TASK ITEM: Hunt through the lines below for the string "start" and copy each one that has it.

RECORDED DATA:
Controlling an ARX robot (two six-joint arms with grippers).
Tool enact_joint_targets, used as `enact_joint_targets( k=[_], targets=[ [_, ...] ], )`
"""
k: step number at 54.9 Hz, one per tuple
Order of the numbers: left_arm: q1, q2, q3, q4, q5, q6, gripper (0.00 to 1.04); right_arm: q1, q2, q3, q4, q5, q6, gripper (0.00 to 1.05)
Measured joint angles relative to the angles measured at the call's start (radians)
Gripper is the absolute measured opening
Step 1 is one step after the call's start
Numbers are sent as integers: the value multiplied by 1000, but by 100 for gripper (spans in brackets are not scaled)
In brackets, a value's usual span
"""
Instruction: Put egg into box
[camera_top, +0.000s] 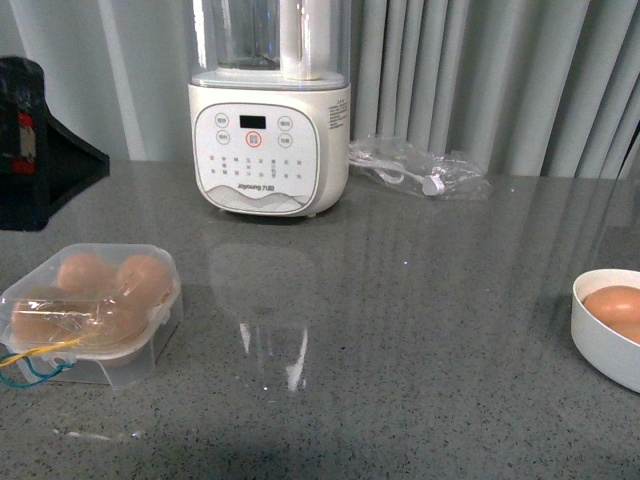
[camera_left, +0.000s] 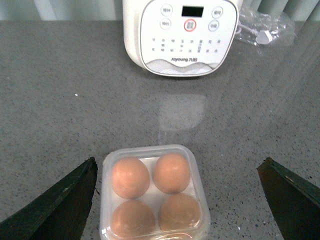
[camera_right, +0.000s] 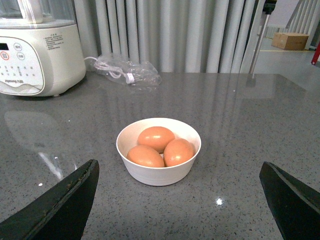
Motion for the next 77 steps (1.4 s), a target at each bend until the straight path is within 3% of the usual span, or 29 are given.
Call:
enact_joint_targets(
  k=[8, 22, 34, 46, 53, 55, 58, 60, 64, 77],
  targets=[
    [10, -72, -35, 9, -122, 95, 98, 0, 0, 0, 0, 0, 0, 97],
    [68, -299, -230, -15, -167, 242, 98, 0, 0, 0, 0, 0, 0, 97],
    [223, -563, -388, -184, -50, 274, 98, 0, 0, 0, 0, 0, 0, 97],
    [492, -781, -428, -342, 135, 296, 98, 0, 0, 0, 0, 0, 0, 97],
    [606, -836, -438, -400, 209, 300, 98, 0, 0, 0, 0, 0, 0, 97],
    [644, -858, -457, -365, 259, 278, 95, 0, 0, 0, 0, 0, 0, 97],
    [681, -906, -521, -225, 428, 177, 84, 0, 0, 0, 0, 0, 0, 97],
    [665, -944, -545, -178, 454, 119, 75, 0, 0, 0, 0, 0, 0, 97],
    [586, -998, -558, -187, 401, 52, 58, 0, 0, 0, 0, 0, 0, 97],
    [421, -1064, -588, -228, 240, 17, 19, 0, 0, 0, 0, 0, 0, 97]
  ],
)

EXERCISE SOLUTION:
Measured joint angles relative to the angles measured at the call's start (radians)
Step 1 is one step after the call's start

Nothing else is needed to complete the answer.